Ecco, dunque, in uno stesso giorno, entrare in gioco entrambe le polarità dell’azione: dopo l’esplorazione della freddezza, si sperimenta un complicato esperimento sulla “possessione”, sul dispendio di energia e sulla perdita di controllo.

Piera, giovane attrice italiana ma parigina d’adozione, è la prima ad affrontare la prova. Gira su stessa, con più accelerazione di una trottola, con più intermittenza dei dervisci: ruota e ruota, traballa, barcolla, tracolla, cade, riprende. Con le braccia aperte, quasi a indicare un volo centripeto, vortica sul proprio perno spinale. Con tutti gli inciampi, continua a roteare. Con un disequilibrio spiazzante, in affanno spezzato. Fino al crollo definitivo al pavimento. Un suono isola i diversi tentativi degli attori, avvolgendone i corpi in una dimensione altra. E tremano le poltrone in platea. Uno schiaffo: Pablos si colpisce in volto; e ancora, ancora e ancora. Di nuovo, fino a perdere la mira e il peso, il vettore e il passo. C’è chi si sbraccia e caccia l’aria, chi forsenna la voce, chi si percuote di un tremito, chi incalza cadute e chi conficca gli arti nel palcoscenico. Ognuno immagina il proprio limite, lo pone all’apice dell’azione; ma in scena questo lo tradisce e lo raggiunge troppo presto, o più tardi.
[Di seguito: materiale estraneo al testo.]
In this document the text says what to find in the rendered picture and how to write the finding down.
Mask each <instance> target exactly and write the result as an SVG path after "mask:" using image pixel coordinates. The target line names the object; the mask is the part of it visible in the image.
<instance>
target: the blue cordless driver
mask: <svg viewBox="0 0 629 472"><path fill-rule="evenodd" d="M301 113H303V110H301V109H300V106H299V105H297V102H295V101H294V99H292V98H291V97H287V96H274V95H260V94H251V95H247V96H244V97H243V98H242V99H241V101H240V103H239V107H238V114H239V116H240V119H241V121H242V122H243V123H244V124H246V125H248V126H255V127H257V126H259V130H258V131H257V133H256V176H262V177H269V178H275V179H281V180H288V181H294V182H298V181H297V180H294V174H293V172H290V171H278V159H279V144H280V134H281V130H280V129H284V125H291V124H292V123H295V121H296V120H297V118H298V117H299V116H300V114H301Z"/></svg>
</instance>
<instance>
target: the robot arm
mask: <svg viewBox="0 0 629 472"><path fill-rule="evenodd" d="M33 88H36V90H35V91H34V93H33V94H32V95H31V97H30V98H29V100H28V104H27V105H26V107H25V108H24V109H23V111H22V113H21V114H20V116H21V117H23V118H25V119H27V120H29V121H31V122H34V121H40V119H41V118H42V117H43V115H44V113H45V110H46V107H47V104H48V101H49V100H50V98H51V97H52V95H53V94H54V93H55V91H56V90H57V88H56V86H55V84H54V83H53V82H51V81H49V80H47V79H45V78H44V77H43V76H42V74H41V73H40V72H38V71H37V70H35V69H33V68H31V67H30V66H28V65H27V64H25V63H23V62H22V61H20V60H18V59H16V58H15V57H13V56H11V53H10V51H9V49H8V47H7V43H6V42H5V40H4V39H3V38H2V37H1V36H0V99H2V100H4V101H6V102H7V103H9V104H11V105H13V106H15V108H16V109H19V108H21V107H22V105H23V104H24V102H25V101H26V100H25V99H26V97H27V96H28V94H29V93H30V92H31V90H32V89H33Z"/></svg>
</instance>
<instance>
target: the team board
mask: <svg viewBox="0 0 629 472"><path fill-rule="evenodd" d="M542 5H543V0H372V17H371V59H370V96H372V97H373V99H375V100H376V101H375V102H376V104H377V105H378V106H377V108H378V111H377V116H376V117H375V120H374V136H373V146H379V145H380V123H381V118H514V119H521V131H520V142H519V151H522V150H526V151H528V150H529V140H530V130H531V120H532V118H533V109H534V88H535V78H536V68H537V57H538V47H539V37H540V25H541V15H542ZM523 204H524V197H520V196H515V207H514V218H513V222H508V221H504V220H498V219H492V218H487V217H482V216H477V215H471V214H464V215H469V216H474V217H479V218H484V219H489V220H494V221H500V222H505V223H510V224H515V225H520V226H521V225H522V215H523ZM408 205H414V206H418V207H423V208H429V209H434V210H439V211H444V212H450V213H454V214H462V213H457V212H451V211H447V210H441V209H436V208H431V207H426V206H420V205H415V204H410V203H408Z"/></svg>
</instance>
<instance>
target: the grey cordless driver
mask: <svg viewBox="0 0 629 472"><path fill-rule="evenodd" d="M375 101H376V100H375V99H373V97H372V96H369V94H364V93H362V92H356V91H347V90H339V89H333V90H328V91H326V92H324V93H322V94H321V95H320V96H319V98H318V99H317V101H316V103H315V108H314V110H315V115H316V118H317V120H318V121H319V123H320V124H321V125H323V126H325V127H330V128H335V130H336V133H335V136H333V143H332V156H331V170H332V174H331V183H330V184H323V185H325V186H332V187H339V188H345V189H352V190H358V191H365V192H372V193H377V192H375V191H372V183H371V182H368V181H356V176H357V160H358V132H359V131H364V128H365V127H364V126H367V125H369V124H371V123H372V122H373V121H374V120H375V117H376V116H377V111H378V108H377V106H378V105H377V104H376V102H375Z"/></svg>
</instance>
La bellezza più impressionante arriva alla fine: nella specialità di ognuno di quei volti stremati, che discende – barcollando, assente da sé – i gradini del palcoscenico, per trovare rifugio in platea. Ora è meglio fermarsi, si placa tutto nella descrizione. E cade anche la penna, si blocca il fluido delle parole, si fissa lo sguardo del testimone.

Occorre prendere una boccata d’aria, di silenzio, di identità. Come accennava Romeo Castellucci in apertura di laboratorio, in relazione alla specificità del teatro: «se si potesse dire, non si farebbe».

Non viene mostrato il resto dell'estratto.